Lo confieso: no me gusta el deporte; ni el fútbol, ni el tenis, ni ninguna actividad física que tenga que ver con formar los músculos, sudar o adelantarse en el marcador al contrario. Pero ese espíritu a favor del “relax” no me impide disfrutar de la bella e infantil épica futbolera de “Evasión o Victoria” o del loco espíritu freak de “Shalin Soccer” –todavía sus balonazos espirituales retumban en mi cabeza-.
“La Bici de Ghislain Lambert” es una de esas películas “deportistas” en la que la lucha por el triunfo forma la peana sobre la que se despliegan los minutos sobre la pantalla; pero a la vez, es nueva en algo: el protagonista no es el líder del pelotón, el campeón, sino uno del montón, uno al que sus corazón y sus ganas de llegar al podium le pesan más que sus propias y pobres capacidades para darle al pedal; un looser en todo regla que nunca llegará a pasar a la historia del ciclismo, que no saldrá en las enciclopedias del deporte, pero esta es su pequeña fábula, la carrera a golpetotes de esperanza sin futuro de un ciclista pequeño y mediocre.
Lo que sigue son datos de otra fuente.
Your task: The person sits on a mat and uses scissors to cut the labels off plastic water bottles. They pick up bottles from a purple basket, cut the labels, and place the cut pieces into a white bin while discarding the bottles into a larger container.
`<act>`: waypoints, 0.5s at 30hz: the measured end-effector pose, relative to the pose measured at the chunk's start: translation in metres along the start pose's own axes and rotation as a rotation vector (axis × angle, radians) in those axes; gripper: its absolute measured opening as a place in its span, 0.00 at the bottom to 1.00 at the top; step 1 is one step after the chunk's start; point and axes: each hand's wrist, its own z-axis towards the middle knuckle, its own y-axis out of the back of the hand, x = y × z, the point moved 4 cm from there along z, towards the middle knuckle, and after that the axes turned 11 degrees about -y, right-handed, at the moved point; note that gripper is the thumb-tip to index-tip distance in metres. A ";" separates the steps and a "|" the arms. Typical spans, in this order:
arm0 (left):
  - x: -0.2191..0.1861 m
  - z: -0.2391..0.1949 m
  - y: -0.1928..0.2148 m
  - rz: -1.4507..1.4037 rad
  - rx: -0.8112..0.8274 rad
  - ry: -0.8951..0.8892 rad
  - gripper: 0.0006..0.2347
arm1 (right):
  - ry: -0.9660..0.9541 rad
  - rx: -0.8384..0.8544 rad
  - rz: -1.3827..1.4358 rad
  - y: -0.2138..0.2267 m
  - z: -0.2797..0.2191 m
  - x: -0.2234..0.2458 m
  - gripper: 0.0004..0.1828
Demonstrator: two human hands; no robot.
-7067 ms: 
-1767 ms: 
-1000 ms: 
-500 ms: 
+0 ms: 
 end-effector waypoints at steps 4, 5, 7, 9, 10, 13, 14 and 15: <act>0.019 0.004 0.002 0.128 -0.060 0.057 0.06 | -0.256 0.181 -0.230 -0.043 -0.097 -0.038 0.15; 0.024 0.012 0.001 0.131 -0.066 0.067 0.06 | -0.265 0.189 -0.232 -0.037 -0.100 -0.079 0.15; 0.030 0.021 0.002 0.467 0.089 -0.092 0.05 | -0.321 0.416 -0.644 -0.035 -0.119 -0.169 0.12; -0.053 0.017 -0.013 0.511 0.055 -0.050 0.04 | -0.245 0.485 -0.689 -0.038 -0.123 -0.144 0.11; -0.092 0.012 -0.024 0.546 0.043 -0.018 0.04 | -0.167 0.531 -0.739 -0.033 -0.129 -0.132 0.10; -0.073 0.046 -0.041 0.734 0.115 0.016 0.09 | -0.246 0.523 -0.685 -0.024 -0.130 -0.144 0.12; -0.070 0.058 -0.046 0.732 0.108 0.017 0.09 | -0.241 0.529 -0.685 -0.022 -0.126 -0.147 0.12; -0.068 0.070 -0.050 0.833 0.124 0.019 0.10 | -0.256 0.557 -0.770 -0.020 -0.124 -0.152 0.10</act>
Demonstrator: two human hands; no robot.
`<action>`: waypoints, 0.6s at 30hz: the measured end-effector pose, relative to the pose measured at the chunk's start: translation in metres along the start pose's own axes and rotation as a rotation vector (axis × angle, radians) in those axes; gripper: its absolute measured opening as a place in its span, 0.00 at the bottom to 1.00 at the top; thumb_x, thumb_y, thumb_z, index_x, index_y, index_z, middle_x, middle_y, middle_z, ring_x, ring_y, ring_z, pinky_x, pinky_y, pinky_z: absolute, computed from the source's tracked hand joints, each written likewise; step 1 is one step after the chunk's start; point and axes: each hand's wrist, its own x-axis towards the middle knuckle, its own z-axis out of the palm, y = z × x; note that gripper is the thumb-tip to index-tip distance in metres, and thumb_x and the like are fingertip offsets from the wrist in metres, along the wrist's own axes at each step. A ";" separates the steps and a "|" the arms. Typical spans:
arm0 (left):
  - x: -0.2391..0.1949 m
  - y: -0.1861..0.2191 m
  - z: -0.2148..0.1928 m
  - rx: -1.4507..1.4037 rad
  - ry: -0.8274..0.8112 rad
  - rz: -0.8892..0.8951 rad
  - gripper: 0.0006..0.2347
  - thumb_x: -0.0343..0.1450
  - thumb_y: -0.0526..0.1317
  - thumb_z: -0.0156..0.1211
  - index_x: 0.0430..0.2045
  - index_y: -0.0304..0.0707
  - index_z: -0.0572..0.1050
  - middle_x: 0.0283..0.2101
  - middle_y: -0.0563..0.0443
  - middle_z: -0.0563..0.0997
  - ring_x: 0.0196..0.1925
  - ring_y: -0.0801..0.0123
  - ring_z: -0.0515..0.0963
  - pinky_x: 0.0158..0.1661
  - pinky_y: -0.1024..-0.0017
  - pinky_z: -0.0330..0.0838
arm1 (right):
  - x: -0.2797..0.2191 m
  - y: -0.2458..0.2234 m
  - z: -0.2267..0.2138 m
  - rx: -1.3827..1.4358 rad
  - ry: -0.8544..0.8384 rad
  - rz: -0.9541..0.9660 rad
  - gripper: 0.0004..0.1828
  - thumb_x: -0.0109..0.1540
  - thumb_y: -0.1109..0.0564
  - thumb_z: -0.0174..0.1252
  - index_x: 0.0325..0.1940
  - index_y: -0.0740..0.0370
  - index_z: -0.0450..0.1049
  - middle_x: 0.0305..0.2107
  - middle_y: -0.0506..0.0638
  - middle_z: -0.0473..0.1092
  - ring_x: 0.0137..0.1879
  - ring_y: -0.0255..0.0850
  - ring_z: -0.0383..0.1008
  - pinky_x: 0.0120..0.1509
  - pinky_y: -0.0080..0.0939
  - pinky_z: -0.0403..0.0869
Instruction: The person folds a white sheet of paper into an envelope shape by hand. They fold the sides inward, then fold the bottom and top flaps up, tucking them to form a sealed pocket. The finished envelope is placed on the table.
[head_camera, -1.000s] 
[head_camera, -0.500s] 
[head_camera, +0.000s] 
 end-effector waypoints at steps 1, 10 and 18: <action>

Benoît Poelvoorde –un magnífico y feo actor protagonista de la rompedora “Ocurrió cerca de su casa”, ganadora en el Festival de Sitges hace casi diez años- se mete en la piel de este ciclista segundón de los setenta, que aunque se intente dopar –esplendorosa secuencia la de la sobredosis antes de la carrera-, lo único que acaba siendo es personaje bufón de su propia desgracia; no hay sitio para él en tiempos del “Dios” Eddy Merckx.
Aunque quizá será mejor apreciada por los aficionados a los puertos de montaña y a la contrarreloj, “La bici de Ghislain Lambert”, se desmarca por su sencillez y bella épica derrotista forjada a golpe de pedal.